• [Instructions for the task] Check each line of the records below for the word "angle" and copy those where it appears.

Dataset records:

____

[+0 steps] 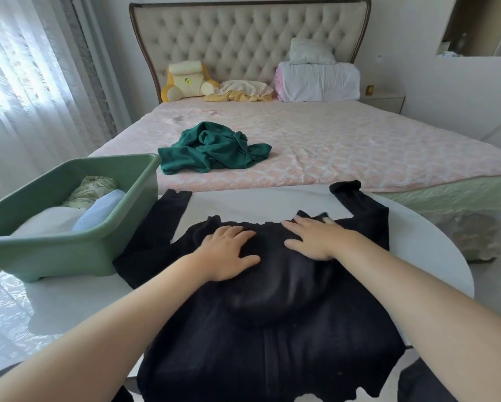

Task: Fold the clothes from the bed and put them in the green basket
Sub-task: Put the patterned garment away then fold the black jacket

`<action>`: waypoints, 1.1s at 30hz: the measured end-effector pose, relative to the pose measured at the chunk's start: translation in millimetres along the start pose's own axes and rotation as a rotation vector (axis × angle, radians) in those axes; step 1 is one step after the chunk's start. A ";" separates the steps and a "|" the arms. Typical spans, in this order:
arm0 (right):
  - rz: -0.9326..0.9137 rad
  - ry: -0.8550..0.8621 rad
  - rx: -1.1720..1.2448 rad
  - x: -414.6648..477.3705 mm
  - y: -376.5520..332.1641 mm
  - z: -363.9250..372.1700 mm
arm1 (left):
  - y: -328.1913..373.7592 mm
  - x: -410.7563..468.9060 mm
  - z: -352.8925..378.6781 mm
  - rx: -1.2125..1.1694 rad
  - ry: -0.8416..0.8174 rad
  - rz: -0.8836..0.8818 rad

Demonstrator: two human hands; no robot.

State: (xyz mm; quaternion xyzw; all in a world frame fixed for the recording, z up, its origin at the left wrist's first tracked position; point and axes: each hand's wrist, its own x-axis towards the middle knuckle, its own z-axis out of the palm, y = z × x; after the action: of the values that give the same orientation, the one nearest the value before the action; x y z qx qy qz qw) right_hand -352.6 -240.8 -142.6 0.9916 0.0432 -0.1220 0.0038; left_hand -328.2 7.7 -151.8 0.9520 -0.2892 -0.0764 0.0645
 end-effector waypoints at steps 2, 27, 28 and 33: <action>0.085 -0.082 0.005 1.3 7.8 5.7 | -18.6 4.3 6.3 0.036 -0.156 -0.121; 0.155 0.464 -0.023 66.6 27.2 -3.2 | -57.7 113.8 -12.8 0.404 0.349 -0.305; 0.151 0.491 -0.029 70.9 29.0 -4.6 | -57.6 119.3 -10.6 0.397 0.373 -0.324; 0.116 0.498 0.032 92.8 31.0 -1.5 | -69.4 132.5 -3.4 0.392 0.323 -0.355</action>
State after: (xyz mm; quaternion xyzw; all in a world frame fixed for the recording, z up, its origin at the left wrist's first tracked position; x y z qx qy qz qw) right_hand -259.8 -263.7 -163.7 0.9918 -0.0161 0.1258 -0.0156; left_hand -181.3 -9.0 -174.3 0.9818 -0.1136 0.1229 -0.0896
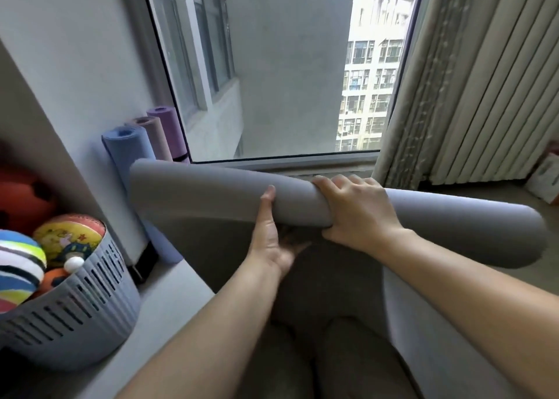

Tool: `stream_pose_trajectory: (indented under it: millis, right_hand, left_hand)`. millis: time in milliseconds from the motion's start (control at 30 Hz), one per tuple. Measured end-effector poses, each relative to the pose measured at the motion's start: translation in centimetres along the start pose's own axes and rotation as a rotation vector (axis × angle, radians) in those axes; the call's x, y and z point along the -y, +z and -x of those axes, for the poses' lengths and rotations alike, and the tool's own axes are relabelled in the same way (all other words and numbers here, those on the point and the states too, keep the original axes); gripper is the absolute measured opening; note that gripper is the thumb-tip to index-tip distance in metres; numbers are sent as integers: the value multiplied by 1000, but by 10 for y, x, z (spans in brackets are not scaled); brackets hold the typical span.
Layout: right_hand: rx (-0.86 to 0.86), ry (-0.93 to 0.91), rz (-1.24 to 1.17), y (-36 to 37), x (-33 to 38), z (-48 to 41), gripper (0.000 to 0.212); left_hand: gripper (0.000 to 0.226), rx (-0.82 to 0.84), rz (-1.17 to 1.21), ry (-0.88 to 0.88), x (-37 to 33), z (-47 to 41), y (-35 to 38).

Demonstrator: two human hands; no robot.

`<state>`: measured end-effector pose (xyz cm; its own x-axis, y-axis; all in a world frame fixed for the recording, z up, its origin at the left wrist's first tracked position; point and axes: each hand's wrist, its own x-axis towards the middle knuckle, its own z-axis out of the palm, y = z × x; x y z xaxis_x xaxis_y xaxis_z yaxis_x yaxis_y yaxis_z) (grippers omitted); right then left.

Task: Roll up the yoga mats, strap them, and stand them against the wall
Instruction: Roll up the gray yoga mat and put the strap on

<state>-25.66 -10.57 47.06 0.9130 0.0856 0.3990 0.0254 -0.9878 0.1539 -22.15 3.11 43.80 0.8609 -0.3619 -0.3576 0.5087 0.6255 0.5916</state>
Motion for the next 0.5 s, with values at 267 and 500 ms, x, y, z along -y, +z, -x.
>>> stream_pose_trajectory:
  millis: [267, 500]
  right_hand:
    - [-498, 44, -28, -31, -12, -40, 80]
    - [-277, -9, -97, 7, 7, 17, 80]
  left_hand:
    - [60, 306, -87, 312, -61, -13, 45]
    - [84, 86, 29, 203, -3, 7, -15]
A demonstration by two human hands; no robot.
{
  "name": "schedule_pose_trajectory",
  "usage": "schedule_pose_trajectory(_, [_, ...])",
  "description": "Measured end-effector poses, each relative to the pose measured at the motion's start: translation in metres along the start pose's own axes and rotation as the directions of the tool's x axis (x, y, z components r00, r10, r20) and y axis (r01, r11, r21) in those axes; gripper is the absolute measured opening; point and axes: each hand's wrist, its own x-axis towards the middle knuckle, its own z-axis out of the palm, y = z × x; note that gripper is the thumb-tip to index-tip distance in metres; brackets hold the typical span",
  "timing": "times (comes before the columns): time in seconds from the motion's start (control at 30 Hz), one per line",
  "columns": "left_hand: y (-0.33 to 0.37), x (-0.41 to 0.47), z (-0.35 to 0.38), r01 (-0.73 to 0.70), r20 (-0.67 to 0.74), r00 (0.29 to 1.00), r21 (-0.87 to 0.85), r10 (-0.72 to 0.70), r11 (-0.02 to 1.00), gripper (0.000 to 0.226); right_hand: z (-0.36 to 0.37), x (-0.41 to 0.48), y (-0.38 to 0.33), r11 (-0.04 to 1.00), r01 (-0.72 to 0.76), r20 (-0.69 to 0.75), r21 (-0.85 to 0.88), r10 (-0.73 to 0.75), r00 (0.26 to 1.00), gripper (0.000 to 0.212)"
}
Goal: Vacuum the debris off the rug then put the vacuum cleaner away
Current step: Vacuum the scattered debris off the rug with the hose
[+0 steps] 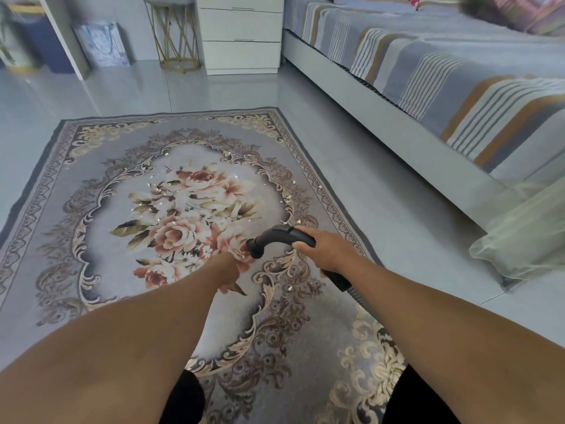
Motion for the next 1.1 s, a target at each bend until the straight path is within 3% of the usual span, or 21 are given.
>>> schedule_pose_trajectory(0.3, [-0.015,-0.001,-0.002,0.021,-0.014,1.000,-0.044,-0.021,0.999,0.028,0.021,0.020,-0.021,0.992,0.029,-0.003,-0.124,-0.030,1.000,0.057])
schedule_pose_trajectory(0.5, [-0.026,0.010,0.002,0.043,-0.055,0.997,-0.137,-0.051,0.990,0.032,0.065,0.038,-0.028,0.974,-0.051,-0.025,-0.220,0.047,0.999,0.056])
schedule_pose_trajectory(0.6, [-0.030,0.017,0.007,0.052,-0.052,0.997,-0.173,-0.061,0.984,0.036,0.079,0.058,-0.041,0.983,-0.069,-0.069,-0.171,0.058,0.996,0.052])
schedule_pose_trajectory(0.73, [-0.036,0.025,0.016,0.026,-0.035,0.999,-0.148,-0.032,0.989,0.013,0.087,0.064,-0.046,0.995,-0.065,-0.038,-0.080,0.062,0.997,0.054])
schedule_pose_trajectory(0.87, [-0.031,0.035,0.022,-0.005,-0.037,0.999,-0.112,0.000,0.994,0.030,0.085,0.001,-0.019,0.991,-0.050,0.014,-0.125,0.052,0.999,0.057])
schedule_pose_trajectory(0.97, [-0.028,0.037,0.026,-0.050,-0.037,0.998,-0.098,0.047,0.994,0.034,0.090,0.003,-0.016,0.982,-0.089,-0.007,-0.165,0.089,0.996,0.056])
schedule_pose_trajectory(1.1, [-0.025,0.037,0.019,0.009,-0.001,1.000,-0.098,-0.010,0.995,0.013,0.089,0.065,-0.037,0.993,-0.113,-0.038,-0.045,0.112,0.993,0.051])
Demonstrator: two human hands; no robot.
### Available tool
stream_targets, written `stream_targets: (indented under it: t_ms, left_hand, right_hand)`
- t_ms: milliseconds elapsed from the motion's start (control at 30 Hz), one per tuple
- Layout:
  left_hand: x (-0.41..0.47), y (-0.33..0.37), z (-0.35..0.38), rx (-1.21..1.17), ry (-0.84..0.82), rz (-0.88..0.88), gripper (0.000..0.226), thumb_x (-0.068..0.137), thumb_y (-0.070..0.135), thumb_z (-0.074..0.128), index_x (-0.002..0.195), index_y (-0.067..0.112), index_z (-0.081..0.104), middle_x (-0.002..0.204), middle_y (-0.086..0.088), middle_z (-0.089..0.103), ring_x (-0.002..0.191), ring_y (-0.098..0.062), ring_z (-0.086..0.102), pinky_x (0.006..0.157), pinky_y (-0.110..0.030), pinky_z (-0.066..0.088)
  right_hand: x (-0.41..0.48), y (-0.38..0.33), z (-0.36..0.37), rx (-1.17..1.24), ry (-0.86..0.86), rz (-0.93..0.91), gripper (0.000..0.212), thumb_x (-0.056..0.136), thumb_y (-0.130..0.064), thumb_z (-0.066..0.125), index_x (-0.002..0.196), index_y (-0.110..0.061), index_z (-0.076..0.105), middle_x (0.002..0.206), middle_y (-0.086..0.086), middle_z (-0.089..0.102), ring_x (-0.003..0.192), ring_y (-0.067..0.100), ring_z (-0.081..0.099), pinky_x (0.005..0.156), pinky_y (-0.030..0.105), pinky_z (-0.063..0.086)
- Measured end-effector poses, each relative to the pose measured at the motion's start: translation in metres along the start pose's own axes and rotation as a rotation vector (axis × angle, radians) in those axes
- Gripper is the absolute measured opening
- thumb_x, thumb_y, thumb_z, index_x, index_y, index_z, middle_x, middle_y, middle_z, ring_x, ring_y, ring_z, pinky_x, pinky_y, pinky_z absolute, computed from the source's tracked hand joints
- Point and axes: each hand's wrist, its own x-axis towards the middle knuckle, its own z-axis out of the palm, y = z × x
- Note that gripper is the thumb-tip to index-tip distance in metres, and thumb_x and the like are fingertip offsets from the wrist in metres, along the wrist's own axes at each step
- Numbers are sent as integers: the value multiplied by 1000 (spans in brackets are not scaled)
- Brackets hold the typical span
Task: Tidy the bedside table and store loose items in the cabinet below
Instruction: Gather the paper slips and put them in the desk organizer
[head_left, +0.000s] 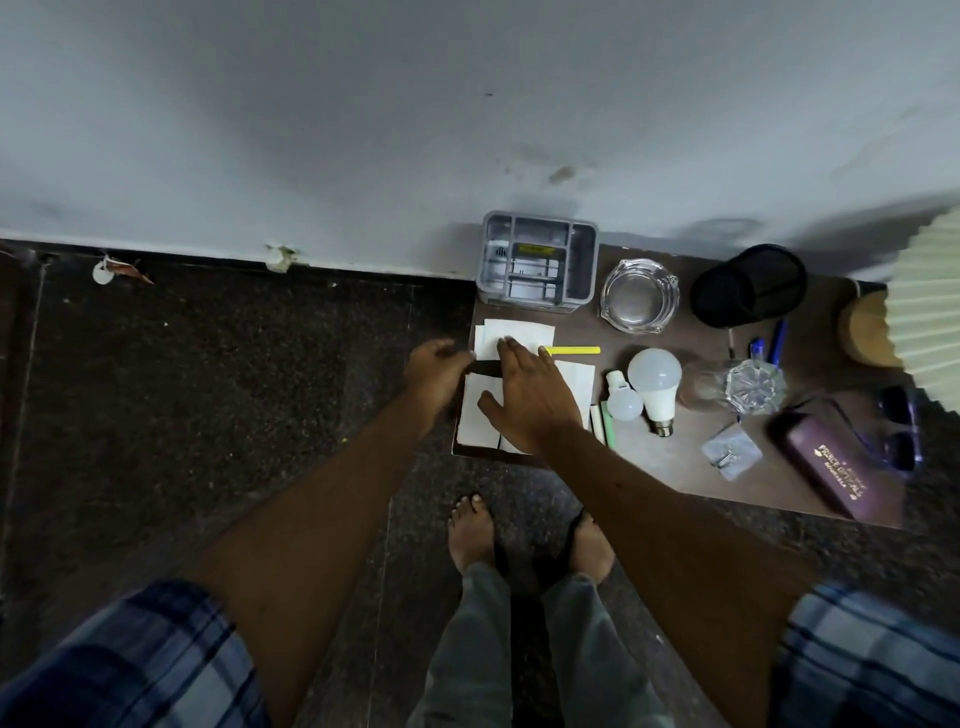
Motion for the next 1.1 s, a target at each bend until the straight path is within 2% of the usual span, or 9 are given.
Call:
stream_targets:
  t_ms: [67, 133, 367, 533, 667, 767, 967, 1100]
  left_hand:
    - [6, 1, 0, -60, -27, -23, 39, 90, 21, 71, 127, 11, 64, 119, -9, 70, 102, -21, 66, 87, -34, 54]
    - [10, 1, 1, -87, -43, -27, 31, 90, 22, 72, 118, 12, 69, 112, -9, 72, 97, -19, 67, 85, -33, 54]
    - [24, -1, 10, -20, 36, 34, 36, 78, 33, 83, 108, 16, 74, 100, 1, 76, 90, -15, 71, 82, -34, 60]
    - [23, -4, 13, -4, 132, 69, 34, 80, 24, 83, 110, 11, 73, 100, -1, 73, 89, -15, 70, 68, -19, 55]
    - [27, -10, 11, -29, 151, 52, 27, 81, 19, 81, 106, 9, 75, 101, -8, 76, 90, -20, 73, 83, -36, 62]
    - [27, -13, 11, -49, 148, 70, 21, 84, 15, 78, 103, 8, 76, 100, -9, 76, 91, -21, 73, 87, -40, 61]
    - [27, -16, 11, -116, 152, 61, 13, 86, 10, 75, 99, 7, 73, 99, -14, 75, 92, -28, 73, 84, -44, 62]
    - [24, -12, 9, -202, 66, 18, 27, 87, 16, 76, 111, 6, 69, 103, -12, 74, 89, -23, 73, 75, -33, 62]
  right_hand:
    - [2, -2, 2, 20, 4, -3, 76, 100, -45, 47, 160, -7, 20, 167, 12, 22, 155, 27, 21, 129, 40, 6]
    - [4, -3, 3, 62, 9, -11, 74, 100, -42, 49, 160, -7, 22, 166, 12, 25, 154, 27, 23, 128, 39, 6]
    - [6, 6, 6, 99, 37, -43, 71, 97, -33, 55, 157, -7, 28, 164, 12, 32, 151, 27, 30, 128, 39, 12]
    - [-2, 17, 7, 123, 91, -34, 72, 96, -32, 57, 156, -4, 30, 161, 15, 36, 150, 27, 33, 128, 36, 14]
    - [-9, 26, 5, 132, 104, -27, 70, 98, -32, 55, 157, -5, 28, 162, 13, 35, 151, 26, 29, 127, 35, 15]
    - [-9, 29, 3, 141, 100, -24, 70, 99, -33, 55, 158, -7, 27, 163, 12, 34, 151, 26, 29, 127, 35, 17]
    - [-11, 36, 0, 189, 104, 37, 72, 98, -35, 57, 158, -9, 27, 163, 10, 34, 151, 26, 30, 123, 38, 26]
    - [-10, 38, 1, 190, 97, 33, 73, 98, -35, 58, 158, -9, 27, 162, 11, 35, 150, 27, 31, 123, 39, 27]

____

• [Written reply]
`<action>`: waypoints, 1.1s at 30hz: the measured end-effector pose, relative to the pose measured at the chunk's start: translation in millimetres along the start pose's own axes and rotation as a rotation vector (axis × angle, radians) in those axes; step 1 is one step after the chunk's start. A ";" separates the steps and a "|" the arms. Typical spans, in this order:
Tool: `stream_pose_trajectory: (indented under it: millis, right_hand, left_hand)`. millis: time in milliseconds from the motion's start (control at 30 Hz), one per tuple. Measured end-effector poses, each relative to the pose measured at the motion's start: translation in centimetres along the start pose's own axes and rotation as a rotation vector (axis × angle, radians) in those axes; the call's x, y and z point along the -y, +z and -x of those axes, for the poses' lengths and rotations alike, and the tool's own axes are relabelled in the same way (all other words and numbers here, those on the point and the states too, keep the original axes); gripper is the absolute measured opening; note that gripper is the thumb-tip to index-tip distance in metres; numbers are sent as integers: the value multiplied by 1000, but by 10 for y, x, z (spans in brackets are not scaled); brackets hold the typical span.
- Measured end-effector poses, each relative to the pose measured at the motion's start: translation in metres along the start pose's own axes and rotation as a rotation vector (axis × angle, radians) in those axes

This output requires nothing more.